Bell Pottinger’s Asian business recently said it would re-brand itself as Klareco while Heather Kerzner, the fiancée of James Henderson, Bell Pottinger’s former chief executive, has instructed the London law firm Grosvenor Law to explore ways of clawing back some of her investment in the company.
In September, a majority of Bell Pottinger’s 250 staff were made redundant. Administrators from accountancy firm BDO have been working to salvage what they can from the company, once one of Britain’s best known public relations firms.
Bell Pottinger Middle East was not implicated in the South African scandal that engulfed the firm and led to its downfall.

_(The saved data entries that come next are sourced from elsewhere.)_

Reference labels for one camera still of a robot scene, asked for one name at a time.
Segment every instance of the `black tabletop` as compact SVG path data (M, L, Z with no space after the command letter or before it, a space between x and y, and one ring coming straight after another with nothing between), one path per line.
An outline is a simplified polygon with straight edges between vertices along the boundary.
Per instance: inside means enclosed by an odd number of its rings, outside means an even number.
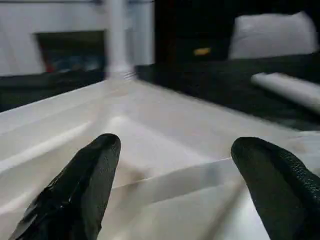
M320 116L251 84L256 73L284 73L320 83L320 53L260 59L151 65L139 78L171 90L299 130L319 130ZM0 78L0 112L104 79L102 71Z
M139 67L141 79L299 130L320 129L320 117L251 84L257 73L284 73L320 82L320 54Z

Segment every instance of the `white surface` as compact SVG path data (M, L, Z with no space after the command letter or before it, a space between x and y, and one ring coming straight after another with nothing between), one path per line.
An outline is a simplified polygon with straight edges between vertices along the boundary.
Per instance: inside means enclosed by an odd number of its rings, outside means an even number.
M304 151L288 141L297 135L294 130L141 82L120 82L97 83L0 113L0 223L8 223L8 215L12 219L1 240L75 152L102 133L114 133L122 143L114 187L133 181L125 179L124 168L148 178L206 163L217 163L215 176L223 185L238 173L230 159L219 160L230 156L241 136Z
M269 240L249 191L244 190L214 240Z
M318 50L316 28L303 12L239 16L234 29L230 59L310 54Z
M98 239L201 240L232 190L232 184L225 184L146 205L114 238L103 230Z

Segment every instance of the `white cylinder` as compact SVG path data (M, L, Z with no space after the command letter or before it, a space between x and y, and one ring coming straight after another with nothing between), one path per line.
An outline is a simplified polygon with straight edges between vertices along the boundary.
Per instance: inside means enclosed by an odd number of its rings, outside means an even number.
M106 1L107 31L105 37L110 79L128 78L134 75L134 68L129 63L127 45L127 11L125 0Z
M281 73L258 73L251 81L320 114L320 86Z

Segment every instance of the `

The Public Relations and Communications Association, the UK PR industry’s trade body, expelled Bell Pottinger for at least five years after it concluded that its campaign work on behalf of the Gupta family in South Africa — which was at the heart of a scandal engulfing President Jacob Zuma — was likely to inflame “racial discord”. Francis Ingham, the head of the PRCA, described the work as the “most blatant instance of unethical practice” he had ever seen.
“It’s been a tough ride but the hard work starts here,” said Archie Berens, managing director of BPME. “We’ve had huge support from our clients and now have a new home.”
Jonty Summers, Hanover Middle East managing director, will become managing director of the combined business while Mr Berens will become chairman. Charles Lewington, Hanover’s chief executive, said BPME was a “terrific business” which “presents a strategic opportunity for Hanover”.
Hanover advises clients in the financial services, healthcare, technology, media and telecoms sectors. The acquisition will add 14 consultants to Hanover’s team and take its 2018 fee income to more than £20m.
“The Middle East team are a great fit [and] bringing Archie and the team on board creates scale and presence . . . for Hanover in both Dubai and Abu Dhabi,” said Joe Hine, a partner at SI Partners, which advised Hanover. He added that the sale “provides an excellent platform for growth for the combined business”.